Солнце от любопытства разгорелось, как в полдень, хотя время уже приближалось к вечеру; Море совсем притихло, а Старик даже приложил к уху ладошку.
— Это было три дня тому назад, — сказала Собака. — Мимо нашего стойбища проезжал Молодой Охотник. Он ехал из Ванкарема в Уэлен, но он хотел повидать Эрмэчына, передать привет от отца. Его отец когда-то жил в нашем стойбище, они с Эрмэчыном крепко дружили. Молодой Охотник зашел к нам в ярангу, но хозяина не было дома. Чэйвунэут напоила гостя чаем. Он спросил, где можно набрать в дорогу пресной воды, и Чэйвунэут велела дочери проводить его к ручью. Я пошла вместе с ними. Мы проводили его к ручью, а потом смотрели, как он спустился сюда, к Морю, сел в свою байдару и уехал. Вот и все. Молодой Охотник сказал, что через десять дней будет проезжать обратно и тогда снова зайдет к нам.
— Это все? — спросил Старик.
— Да.
— Ты хочешь сказать, что они очень понравились друг другу? — спросило Солнце.
— Не знаю. Ничего такого они не говорили. Я ведь не отставала от них ни на шаг и слышала каждое слово. Молодой Охотник очень торопился. Он набрал в ручье воды и сразу же стал спускаться к своей байдаре. Он только повторил, что заедет к нам на обратном пути, хотя уже говорил об этом в яранге, когда прощался с Чэйвунэут.
— Ты собиралась рассказать нам, как произошла в Девушке эта чудесная перемена, — напомнило Море.

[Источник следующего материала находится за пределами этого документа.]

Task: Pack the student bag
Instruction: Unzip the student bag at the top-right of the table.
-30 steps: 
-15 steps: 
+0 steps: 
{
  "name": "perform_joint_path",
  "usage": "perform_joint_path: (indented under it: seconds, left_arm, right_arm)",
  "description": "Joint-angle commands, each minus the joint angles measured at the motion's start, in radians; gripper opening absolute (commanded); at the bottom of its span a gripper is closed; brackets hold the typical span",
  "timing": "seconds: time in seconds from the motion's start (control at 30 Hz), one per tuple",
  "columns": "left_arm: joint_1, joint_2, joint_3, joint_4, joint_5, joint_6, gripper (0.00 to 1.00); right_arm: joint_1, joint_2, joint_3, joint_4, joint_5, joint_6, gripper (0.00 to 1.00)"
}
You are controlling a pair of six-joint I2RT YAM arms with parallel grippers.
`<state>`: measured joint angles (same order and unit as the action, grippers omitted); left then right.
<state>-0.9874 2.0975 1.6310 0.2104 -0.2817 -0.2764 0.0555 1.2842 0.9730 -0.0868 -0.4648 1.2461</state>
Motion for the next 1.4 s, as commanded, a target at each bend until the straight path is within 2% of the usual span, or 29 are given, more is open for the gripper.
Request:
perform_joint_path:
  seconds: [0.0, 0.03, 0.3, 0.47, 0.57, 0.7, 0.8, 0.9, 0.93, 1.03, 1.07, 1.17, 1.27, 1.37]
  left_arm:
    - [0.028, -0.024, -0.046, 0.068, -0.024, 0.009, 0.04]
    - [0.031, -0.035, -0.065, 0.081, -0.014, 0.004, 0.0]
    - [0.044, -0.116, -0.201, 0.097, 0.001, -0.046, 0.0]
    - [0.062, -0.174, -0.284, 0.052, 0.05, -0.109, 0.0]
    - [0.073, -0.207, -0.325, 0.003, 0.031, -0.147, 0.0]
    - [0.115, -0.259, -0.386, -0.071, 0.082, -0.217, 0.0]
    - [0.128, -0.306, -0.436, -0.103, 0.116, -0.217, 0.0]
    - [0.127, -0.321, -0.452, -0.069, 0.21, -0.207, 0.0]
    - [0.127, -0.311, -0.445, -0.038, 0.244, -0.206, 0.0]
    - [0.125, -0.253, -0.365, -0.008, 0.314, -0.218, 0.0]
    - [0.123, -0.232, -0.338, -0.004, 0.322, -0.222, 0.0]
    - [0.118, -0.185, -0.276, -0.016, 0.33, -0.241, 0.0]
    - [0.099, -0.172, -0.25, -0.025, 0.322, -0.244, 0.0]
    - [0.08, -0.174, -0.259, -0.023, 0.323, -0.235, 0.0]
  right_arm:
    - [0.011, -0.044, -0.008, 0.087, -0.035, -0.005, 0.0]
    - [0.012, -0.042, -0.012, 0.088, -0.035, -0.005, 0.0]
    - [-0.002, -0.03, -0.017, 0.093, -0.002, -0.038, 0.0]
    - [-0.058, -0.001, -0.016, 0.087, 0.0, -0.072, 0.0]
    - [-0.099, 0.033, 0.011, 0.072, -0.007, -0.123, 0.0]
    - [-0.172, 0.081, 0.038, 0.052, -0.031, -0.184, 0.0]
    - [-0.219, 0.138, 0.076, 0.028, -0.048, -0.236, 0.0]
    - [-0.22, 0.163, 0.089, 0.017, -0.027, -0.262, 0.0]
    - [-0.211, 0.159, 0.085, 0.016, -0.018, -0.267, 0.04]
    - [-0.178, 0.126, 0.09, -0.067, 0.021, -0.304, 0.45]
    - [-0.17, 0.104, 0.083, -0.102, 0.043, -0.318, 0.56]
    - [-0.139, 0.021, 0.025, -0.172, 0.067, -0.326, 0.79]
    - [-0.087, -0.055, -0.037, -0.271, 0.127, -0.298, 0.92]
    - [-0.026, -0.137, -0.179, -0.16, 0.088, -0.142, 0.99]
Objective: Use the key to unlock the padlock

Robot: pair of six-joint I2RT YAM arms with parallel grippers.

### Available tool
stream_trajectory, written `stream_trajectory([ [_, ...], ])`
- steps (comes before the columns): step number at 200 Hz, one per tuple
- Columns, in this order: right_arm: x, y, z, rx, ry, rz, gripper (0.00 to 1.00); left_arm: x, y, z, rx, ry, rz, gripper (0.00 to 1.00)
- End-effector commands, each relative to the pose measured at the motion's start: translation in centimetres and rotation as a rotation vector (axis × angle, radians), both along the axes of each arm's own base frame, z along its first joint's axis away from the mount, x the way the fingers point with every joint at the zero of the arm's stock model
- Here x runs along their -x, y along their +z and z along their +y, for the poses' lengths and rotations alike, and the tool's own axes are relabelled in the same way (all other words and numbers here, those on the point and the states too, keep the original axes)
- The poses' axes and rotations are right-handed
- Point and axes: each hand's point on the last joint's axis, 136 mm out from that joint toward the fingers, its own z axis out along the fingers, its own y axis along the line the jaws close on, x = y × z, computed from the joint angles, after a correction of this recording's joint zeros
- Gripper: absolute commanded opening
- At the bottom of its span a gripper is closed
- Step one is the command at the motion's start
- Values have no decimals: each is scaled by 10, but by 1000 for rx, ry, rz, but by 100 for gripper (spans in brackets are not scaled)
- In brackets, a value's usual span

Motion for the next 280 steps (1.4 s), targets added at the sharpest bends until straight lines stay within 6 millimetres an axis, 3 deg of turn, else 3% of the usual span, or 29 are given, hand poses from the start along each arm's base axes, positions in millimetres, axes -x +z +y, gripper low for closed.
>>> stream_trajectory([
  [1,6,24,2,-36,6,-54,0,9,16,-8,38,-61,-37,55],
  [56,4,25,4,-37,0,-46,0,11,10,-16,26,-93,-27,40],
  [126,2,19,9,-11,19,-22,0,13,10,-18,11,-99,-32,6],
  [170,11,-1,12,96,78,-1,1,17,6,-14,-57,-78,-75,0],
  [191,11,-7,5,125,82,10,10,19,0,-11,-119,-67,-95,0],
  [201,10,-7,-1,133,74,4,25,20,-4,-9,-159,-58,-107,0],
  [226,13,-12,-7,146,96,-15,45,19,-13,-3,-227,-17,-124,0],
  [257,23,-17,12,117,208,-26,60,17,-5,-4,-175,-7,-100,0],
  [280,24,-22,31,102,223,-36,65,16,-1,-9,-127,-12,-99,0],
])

— Как, разве я еще не рассказала об этом? Все произошло точно так, как я вам рассказывала. Девушка легла спать, а утром встала такой прекрасной, что я и сама не узнала ее, пока не подбежала поближе. И теперь она ждет Молодого Охотника. Три дня уже прошло, через неделю он снова должен быть здесь.
— Понятно, — сказало Солнце. — Значит, это любовь сделала ее такой прекрасной. Уж теперь-то Молодой Охотник не станет так торопиться с отъездом!
— Еще бы! Я бывала во многих местах, я возила своего хозяина и в Уэлен, и в Анадырь, и в глубь тундры, в стойбища оленных чукчей. Но за всю жизнь я нигде не встречала такой красивой девушки.
— Собачий век недолог, — сказал Старик. — Я прожил, наверно, впятеро дольше, чем ты, и то никогда…
Но Море перебило его:
— Подумай, Старик, сколько тысячелетий я омываю эти берега, и тогда твоя долгая жизнь покажется тебе одним мгновеньем. Но и я не припомню ни одной девушки, красота которой…
— Не забывай, — перебило его Солнце, — что ты видишь далеко не все. Тебе видно лишь то, что происходит здесь, неподалеку от тебя. А я бываю повсюду, я заглядываю во все уголки земли. Но такого чуда не приходилось видеть даже мне.
— И все-таки, — тихо произнесла Собака, когда все высказались, — самое удивительное заключается не в том, как изменилась моя молодая хозяйка.
— А в чем же? — воскликнуло Море.
— Самое удивительное заключается, по-моему, в том, что ни отец, ни мать нисколько не удивлены этой переменой. Можно подумать, будто они даже не замечают, как изменилась их дочь.
— Не замечают? — недоверчиво переспросило Море. — Нет, это невозможно!
— Собака говорит правду, — вступился Старик. — Сегодня утром я разговаривал с Эрмэчыном. Мы говорили о его дочери. Он, действительно, не видит ничего необычного…
— Чудеса! — сказало Солнце. — Но, к сожалению, мне уже пора уходить. День приближается к концу. До свидания!
С этими словами Солнце зашло за горизонт. На берегу сразу стало темней и прохладней. Старик и Собака еще немного потолковали с Морем и побрели к стойбищу.
Поздно вечером, когда Эрмэчын возвращался с охоты, Собака встретила его и спросила:
— Скажи мне, хозяин, неужели ты действительно не замечаешь, как изменилась твоя дочь?
— Мы все меняемся, — уклончиво ответил Эрмэчын.
— Но я говорю о перемене, которая произошла с ней сразу, за одну только ночь.
— Что же тут странного? И мы с тобой сегодня уже не такие, какими были вчера. А завтра мы будем не такими, как сегодня. Мы все меняемся непрерывно.
— Нет, нет, хозяин, я говорю не об этих переменах! Не о тех, которые незаметны глазу. Твоя дочь изменилась так, что даже соседи не могут узнать ее. Красотой твоей дочери поражены даже Море и Солнце. И только вы — отец и мать — ничего, кажется, не замечаете. Что затуманило ваши глаза? Что мешает вам видеть красоту родной дочери?